GSO-2011: Tobias Jung
Empowerment for continuous agent-environment systems
In this talk we will discuss a recently introduced extension of the empowerment framework proposed in earlier work by Polani et al. [Klyubin, Polani & Nehaniv 2005, 2008] to agent-environment systems with continuous multi-dimensional state spaces. Empowerment is a information-theoretic quantity that is motivated by hypotheses about the efficiency of the sensorimotor loop in biological organisms, but is also motivated from considerations stemming from curiosity-driven learning. Empowerment measures, for any agent-environment system with stochastic transitions (which includes deterministic transitions as a special case), how much influence an agent has on its environment, meaning to what extent an agent can affect the future development of the system through its own actions. Empowerment can be seen as an information-theoretic generalization of joint controllability (influence on environment) and observability (measurement by sensors) of the environment by the agent, both controllability and observability being usually defined in control theory as the dimensionality of the control/observation spaces. Earlier work has shown that empowerment has various interesting and relevant properties, for example, it allows us to identify salient states using only the dynamics of the environment, and it can act as a natural intrinsic reward as opposed to having humans synthetically define an external reward.
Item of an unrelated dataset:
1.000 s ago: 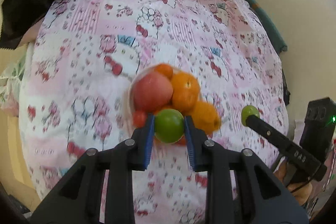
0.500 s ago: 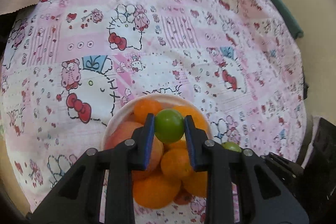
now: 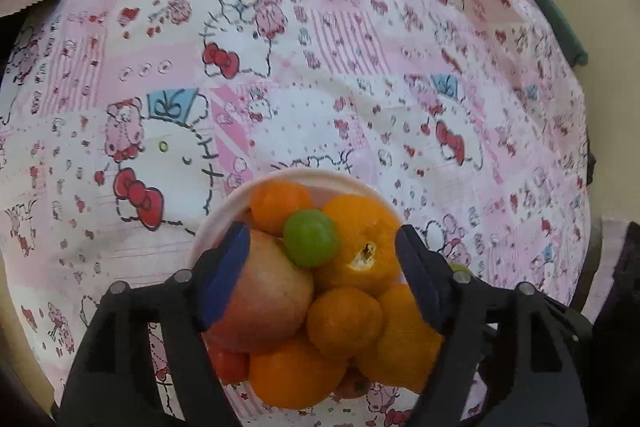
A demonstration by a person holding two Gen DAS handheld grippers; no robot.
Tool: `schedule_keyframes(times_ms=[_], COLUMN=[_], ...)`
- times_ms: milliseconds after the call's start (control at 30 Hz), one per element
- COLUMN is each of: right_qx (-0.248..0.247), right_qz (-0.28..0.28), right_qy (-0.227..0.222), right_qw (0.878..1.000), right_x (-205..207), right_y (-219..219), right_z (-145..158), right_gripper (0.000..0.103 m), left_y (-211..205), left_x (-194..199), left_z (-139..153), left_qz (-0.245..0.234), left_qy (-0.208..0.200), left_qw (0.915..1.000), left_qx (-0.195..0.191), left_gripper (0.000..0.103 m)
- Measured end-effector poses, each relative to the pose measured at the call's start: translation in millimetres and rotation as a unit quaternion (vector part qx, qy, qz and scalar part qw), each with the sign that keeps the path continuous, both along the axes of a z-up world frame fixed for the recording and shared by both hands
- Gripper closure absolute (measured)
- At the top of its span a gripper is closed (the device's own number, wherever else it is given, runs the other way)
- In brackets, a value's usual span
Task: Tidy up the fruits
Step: 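Set the lime on top of the plate fruit with the left tool while the right tool sets its lime, then open both tools and pull them back from the plate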
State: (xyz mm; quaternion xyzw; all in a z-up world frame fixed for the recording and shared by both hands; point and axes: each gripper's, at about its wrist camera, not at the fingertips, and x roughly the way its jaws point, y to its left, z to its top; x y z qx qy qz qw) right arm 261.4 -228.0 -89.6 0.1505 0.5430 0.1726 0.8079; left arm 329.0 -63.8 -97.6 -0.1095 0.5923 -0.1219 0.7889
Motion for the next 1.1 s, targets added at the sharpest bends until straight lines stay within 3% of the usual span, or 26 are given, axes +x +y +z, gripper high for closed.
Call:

However, in this earlier work empowerment was limited to the case of discrete and small-scale domains and furthermore state transition probabilities were assumed to be known. In the work of [Jung, Polani & Stone 2011] which we will discuss here, empowerment is extended to the significantly more important and relevant case of continuous vector-valued state spaces and initially unknown state transition probabilites. We show how empowerment can be defined for continuous state spaces and then approximately calculated by Monte-Carlo integration. In addition, we show how unknown transition probabilities can be learned by Gaussian process regression and predictions be made by iterated forecasting. We then go on to present some rather interesting practical results: we examine the dynamics induced by empowerment in a number of well-known and difficult control tasks (such as double-pendulum or acrobot inverted balance) and discuss applications to exploration and online model learning.